Centrifugar a las celdas a 325 RCF con un ajuste de freno bajo durante 23 minutos a temperatura ambiente. Después de la centrifugación, recoja cuidadosamente la capa de leucocitos en la interfaz entre el medio específico de gradiente de densidad del 40% y el 80%, y pásela a través de un filtro celular de 40 micrómetros. Centrifugar las celdas a 500 RCF durante 5 minutos a 4 grados centígrados.
Incubar el pellet en dos mililitros de tampón de lisis de glóbulos rojos durante cinco minutos a temperatura ambiente. Después de la incubación, agregue 10 mililitros de 10% FBS RPMI 1640 medio para apagar el tampón de lisis RBC. Centrifugar las células a 400 RCF durante 5 minutos a 4 grados centígrados.
Resuspender las células en 0,5 mililitros de medio RPMI 1640 al 10%FBS, y contar el número total de células antes de usarlas para su posterior análisis. Recolectar el bazo o los ganglios linfáticos de drenaje como controles para la estrategia de activación de subconjuntos de células inmunes mediante análisis de citometría de flujo. Siga el método de aislamiento celular descrito en el texto manuscrito.
Un punto negro visible de las células B16-F10 implantadas generalmente se observó en la superficie de la piel aproximadamente tres días después de la implantación del tumor. Los ratones fueron tratados con una vacuna tumoral tres, seis y nueve días después de que el nódulo tumoral había alcanzado o excedido el tamaño de dos milímetros. Se observó una reducción significativa del crecimiento tumoral en el grupo de ratones vacunados aproximadamente dos semanas después de la implantación del tumor.
Las células recolectadas de la capa de leucocitos contenían muchas células tumorales, lo que dificulta la definición fácil de la población de linfocitos. Por lo tanto, los esplenocitos se utilizaron en paralelo, para la activación adecuada de los subconjuntos de células inmunes intratumorales en el análisis de citometría de flujo. Las estrategias de compuerta de CD103 positivo, CD11C positivo DC, CD8 positivo, CD4 positivo y Treg se trazaron junto con la matriz de compensación.

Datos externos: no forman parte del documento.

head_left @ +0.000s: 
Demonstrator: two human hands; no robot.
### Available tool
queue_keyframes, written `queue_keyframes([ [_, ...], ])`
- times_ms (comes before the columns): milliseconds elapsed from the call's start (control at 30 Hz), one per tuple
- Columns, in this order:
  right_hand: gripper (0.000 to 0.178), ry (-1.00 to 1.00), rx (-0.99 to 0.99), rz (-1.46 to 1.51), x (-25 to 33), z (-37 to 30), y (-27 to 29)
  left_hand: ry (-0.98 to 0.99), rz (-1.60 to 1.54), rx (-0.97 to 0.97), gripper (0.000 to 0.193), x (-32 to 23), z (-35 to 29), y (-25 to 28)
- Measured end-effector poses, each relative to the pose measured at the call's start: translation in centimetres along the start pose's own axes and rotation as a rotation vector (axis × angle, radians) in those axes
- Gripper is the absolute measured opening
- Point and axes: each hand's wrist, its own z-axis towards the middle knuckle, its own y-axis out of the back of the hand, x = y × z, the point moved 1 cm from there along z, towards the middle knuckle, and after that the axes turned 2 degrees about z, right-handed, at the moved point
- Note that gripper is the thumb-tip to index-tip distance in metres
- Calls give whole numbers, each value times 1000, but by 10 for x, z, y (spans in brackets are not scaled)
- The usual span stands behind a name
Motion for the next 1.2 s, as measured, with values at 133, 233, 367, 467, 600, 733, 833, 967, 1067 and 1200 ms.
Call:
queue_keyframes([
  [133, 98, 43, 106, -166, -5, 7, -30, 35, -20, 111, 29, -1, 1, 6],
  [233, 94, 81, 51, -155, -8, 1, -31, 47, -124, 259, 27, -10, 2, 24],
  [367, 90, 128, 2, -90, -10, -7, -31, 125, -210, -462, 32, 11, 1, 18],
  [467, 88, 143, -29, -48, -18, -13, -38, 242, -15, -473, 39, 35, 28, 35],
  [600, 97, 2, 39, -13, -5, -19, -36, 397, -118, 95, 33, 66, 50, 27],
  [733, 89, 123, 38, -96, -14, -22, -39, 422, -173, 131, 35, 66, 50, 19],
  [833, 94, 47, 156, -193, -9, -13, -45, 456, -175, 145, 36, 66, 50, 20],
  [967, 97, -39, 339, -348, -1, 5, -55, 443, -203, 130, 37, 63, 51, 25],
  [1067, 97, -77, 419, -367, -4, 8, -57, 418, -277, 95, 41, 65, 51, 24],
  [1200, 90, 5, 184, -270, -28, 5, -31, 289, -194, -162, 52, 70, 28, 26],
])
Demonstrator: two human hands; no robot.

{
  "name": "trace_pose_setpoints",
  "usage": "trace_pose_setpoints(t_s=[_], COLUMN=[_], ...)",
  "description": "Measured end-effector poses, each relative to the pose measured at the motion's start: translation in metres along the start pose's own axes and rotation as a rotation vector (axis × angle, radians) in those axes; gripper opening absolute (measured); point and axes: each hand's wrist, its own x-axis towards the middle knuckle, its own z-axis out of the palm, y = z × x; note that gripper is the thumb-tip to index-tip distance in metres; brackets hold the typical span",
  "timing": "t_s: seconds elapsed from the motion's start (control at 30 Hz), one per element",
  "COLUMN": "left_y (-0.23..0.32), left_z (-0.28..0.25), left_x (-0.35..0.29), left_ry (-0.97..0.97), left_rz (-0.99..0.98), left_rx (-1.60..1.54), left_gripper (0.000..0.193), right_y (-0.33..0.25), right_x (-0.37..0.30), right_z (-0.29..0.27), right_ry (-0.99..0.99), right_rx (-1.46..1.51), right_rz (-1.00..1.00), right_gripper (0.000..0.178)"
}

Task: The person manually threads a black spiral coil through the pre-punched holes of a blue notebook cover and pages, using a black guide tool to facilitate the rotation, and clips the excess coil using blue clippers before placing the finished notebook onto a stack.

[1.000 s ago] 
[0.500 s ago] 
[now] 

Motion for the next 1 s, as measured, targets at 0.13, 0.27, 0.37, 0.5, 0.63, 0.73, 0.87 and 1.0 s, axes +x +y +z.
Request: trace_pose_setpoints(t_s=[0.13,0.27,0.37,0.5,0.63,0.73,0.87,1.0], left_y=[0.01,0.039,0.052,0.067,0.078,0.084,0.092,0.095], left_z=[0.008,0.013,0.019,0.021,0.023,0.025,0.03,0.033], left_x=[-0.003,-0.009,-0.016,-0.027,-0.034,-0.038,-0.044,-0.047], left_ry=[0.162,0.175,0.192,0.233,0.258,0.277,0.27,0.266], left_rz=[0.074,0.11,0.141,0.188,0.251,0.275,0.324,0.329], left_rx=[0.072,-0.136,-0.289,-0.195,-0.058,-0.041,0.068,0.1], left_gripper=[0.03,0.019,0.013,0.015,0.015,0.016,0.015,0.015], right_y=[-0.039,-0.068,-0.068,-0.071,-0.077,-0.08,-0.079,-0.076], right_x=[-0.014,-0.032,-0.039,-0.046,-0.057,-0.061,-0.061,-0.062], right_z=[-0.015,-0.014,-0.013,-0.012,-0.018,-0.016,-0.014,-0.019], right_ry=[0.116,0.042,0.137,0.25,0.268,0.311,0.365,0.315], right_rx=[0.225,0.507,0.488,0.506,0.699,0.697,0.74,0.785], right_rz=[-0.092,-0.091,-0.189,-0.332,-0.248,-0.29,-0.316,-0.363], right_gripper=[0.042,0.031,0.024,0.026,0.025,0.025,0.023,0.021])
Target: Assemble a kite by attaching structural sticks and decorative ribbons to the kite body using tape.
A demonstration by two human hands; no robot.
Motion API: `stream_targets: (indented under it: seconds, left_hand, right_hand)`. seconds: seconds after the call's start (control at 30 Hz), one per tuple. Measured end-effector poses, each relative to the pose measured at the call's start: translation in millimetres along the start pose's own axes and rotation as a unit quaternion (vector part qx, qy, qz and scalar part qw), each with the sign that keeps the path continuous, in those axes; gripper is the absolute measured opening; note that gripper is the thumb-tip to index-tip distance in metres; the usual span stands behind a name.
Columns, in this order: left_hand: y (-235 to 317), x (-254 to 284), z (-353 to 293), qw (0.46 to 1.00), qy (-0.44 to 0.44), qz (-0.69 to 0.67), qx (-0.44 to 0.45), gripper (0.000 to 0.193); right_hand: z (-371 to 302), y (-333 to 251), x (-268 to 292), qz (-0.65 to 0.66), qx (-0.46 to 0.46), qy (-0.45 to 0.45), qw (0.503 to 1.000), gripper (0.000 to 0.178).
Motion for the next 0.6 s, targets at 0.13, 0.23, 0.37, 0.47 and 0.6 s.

También se proporcionaron datos representativos de las cuentas adquiridas y la frecuencia de cada población. CD intratumoral CD103 positivo, CD11C positivo de ratones vacunados, mostró una expresión significativamente elevada del ligando coestimulador CD86. Los ratones vacunados también mostraron un aumento en el tumor infiltrante CD8 positivo y CD4 positivo, células Foxp3 negativas, así como en CD8 positivo granzima B y interferón gamma positivo CTL.
Mantenga una distancia suficiente entre el tumor primario y la vacuna contra el tumor. Esta separación física es fundamental para evitar la posible fusión entre los dos implantes tumorales.